WHAT THE TASK ASKS:
Restate word for word the entries below, starting with the line with "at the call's" and continuing through the line with "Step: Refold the". Include both of those lines and no others.
= = = = = = =
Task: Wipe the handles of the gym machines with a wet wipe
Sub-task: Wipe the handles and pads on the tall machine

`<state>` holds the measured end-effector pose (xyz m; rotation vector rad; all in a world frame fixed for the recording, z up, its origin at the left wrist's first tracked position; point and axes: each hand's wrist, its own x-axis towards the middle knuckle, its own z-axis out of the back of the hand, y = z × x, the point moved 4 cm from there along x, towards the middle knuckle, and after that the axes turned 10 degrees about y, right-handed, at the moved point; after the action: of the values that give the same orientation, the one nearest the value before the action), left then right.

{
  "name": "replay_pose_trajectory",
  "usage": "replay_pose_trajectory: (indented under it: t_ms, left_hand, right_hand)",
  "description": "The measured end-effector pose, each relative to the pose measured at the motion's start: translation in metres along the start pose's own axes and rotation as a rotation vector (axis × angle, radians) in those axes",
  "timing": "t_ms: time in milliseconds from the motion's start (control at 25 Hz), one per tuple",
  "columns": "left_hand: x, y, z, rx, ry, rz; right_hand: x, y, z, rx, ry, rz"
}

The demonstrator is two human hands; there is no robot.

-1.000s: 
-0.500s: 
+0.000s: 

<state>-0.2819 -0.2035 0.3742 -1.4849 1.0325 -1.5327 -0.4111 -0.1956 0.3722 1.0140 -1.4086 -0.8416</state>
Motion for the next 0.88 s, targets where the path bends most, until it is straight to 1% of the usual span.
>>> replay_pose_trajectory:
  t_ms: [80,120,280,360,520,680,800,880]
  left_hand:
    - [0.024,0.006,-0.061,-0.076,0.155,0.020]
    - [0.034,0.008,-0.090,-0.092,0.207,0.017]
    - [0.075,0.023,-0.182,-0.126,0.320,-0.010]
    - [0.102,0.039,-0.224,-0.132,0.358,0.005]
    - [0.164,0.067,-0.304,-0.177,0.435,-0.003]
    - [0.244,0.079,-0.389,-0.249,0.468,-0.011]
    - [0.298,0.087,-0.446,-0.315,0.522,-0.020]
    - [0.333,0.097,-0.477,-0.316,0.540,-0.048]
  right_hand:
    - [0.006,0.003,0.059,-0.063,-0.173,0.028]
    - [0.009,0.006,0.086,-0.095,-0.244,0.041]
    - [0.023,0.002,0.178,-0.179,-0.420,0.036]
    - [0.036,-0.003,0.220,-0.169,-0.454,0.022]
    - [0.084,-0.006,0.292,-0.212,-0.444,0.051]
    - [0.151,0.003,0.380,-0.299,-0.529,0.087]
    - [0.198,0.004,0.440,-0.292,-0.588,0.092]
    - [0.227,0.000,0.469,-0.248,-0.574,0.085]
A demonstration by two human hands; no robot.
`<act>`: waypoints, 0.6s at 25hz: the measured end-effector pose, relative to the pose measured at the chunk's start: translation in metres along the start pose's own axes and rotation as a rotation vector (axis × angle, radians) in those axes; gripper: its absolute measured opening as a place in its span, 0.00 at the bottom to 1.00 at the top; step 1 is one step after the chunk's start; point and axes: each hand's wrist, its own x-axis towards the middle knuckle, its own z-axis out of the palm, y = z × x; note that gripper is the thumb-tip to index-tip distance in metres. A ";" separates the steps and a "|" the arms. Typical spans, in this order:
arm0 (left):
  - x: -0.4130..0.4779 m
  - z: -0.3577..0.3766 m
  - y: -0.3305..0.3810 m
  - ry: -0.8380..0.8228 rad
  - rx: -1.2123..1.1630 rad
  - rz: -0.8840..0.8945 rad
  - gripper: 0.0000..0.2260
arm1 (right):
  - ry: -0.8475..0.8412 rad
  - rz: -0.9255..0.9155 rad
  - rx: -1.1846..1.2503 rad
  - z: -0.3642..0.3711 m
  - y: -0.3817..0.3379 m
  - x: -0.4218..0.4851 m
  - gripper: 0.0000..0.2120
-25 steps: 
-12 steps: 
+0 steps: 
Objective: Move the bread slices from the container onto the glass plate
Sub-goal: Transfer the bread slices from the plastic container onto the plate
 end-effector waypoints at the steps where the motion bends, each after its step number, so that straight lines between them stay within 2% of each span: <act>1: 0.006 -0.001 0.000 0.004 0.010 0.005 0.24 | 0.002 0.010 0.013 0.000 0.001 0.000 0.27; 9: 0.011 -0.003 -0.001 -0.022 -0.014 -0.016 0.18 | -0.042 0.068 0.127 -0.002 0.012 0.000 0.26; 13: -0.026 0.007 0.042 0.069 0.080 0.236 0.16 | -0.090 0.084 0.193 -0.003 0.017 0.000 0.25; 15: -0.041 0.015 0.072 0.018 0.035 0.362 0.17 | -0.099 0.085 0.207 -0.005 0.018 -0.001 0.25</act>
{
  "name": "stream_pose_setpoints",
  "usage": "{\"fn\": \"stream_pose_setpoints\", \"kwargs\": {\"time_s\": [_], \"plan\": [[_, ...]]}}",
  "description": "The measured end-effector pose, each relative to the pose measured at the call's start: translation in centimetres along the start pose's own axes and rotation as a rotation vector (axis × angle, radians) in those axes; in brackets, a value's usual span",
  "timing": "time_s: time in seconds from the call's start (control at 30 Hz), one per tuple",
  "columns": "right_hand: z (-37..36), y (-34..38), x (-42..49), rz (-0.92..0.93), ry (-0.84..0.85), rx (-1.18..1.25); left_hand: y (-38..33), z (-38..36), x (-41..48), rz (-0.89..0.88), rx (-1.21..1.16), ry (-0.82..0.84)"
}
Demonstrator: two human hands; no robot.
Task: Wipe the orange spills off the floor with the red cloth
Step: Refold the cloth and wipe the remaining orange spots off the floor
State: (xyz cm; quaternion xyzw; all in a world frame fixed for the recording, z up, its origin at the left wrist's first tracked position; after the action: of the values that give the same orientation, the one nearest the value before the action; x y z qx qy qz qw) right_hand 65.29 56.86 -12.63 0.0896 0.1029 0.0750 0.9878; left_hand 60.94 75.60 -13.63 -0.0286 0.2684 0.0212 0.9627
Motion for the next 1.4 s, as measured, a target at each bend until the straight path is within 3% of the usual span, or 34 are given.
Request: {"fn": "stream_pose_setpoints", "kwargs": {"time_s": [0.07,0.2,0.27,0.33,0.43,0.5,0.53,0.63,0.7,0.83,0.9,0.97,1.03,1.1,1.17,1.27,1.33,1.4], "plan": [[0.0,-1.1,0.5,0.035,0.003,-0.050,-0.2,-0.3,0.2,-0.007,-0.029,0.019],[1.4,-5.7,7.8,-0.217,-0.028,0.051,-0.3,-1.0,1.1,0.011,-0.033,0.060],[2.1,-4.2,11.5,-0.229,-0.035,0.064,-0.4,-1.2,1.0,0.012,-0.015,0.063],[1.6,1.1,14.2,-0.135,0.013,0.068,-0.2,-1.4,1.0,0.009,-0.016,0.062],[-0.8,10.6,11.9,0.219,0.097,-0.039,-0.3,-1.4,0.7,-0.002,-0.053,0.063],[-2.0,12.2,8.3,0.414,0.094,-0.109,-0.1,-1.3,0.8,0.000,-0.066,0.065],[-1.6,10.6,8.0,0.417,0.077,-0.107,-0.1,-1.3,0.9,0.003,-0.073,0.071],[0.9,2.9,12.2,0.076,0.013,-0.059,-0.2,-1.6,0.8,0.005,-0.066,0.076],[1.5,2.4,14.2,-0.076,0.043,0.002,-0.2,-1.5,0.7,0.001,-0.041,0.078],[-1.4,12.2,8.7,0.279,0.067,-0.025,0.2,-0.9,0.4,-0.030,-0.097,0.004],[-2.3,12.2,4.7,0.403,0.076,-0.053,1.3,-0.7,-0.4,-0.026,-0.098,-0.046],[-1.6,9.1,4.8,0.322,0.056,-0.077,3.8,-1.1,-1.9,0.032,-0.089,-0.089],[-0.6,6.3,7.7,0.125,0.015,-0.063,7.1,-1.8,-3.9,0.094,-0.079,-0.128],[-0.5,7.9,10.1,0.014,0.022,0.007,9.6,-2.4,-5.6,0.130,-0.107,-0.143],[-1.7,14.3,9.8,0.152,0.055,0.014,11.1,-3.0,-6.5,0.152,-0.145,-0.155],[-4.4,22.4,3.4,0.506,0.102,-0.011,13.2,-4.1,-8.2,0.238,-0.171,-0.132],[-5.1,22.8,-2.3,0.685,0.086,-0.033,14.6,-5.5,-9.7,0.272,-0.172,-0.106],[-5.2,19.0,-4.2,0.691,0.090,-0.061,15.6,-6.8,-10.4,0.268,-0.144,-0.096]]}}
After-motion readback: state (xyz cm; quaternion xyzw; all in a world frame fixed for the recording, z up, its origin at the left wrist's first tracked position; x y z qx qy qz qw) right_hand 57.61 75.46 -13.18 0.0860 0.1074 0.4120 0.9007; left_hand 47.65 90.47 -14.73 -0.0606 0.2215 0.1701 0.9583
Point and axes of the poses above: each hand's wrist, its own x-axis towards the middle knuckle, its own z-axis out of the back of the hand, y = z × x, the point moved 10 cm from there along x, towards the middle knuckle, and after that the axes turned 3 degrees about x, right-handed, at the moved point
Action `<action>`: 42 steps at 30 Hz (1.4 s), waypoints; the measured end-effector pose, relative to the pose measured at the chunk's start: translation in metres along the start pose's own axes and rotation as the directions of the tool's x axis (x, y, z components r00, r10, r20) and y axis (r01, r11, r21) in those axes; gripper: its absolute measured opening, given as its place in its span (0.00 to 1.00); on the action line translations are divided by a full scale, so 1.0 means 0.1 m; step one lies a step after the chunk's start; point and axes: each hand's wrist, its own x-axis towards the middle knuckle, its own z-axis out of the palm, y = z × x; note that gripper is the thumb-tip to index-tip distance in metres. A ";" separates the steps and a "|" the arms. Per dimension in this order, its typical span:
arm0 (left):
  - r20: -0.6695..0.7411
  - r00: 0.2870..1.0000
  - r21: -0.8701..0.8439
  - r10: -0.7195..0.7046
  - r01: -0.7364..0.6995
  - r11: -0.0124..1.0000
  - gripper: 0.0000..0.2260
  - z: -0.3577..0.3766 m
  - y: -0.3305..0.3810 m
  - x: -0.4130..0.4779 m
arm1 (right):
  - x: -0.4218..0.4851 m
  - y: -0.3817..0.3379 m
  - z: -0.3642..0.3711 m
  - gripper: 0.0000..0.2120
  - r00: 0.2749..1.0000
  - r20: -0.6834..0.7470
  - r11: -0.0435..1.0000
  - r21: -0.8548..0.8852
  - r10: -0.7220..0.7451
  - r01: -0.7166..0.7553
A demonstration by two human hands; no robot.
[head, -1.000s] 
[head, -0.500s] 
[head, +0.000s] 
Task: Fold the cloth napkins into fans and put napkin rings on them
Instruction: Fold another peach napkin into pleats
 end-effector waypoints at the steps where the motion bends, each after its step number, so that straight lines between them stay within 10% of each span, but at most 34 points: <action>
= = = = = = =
REPLY TO THE TASK:
  "description": "The measured end-effector pose, each relative to the pose measured at the call's start: translation in centimetres along the start pose's own axes and rotation as a rotation vector (axis × angle, radians) in those axes; in brackets, a value's usual span",
  "timing": "time_s: time in seconds from the call's start (control at 30 Hz), one per tuple",
  "columns": "right_hand: z (-37..36), y (-34..38), x (-42..49), rz (-0.92..0.93), ry (-0.84..0.85), rx (-1.18..1.25); left_hand: y (-38..33), z (-38..36), x (-41..48), rz (-0.89..0.88), rx (-1.21..1.16), ry (-0.82..0.84)"
}
Demonstrator: two human hands; no robot.
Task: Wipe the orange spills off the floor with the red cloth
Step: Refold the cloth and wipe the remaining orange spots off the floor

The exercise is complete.